On 2021-10-22 10:53:31 -0400, Tom Lane wrote:
> Andres Freund <andres(at)anarazel(dot)de> writes:
> > On 2021-10-21 22:13:22 -0400, Tom Lane wrote:
> >> I've thought about doing something like
> >> SELECT unsafe-functions FROM pg_class WHERE oid IN (someoid, someoid, ...)
> >> but in cases with tens of thousands of tables, it seems unlikely that
> >> that's going to behave all that nicely.
>
> > That's kinda what I'm doing in the quick hack.

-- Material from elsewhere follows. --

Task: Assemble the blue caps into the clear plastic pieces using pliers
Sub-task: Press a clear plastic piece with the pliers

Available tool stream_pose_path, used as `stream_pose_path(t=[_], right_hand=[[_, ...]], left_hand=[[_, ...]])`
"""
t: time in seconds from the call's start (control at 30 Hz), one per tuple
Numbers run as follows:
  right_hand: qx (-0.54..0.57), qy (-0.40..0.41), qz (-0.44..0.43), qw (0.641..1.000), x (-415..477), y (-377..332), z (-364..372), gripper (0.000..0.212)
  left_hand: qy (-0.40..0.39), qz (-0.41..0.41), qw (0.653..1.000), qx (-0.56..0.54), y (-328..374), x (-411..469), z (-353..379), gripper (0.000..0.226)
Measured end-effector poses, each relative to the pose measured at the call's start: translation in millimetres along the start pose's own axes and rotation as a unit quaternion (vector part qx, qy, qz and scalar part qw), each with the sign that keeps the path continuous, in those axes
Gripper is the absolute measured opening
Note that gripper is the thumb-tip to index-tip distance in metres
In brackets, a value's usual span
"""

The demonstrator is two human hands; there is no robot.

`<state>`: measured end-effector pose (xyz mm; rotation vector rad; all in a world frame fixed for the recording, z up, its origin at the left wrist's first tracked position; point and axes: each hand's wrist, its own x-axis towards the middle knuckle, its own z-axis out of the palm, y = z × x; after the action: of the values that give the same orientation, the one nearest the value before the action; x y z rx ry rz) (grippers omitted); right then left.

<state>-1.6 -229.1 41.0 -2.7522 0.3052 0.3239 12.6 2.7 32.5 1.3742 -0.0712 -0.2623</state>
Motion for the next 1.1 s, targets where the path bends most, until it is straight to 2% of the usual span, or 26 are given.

But instead of using IN(...) I
> > made it unnest('{oid, oid, ...}'), that scales much better.
>
> I'm skeptical of that, mainly because it doesn't work in old servers,
> and I really don't want to maintain two fundamentally different
> versions of getTableAttrs(). I don't think you actually need the
> multi-array form of unnest() here --- we know the TableInfo array
> is in OID order --- but even the single-array form only works
> back to 8.4.

I think we can address that, if we think it's overall a promising approach to
pursue. E.g. if we don't need the indexes, we can make it = ANY().

> However ... looking through getTableAttrs' main query, it seems
> like the only thing there that's potentially unsafe is the
> "format_type(t.oid, a.atttypmod)" call.

I assume the default expression bit would also be unsafe?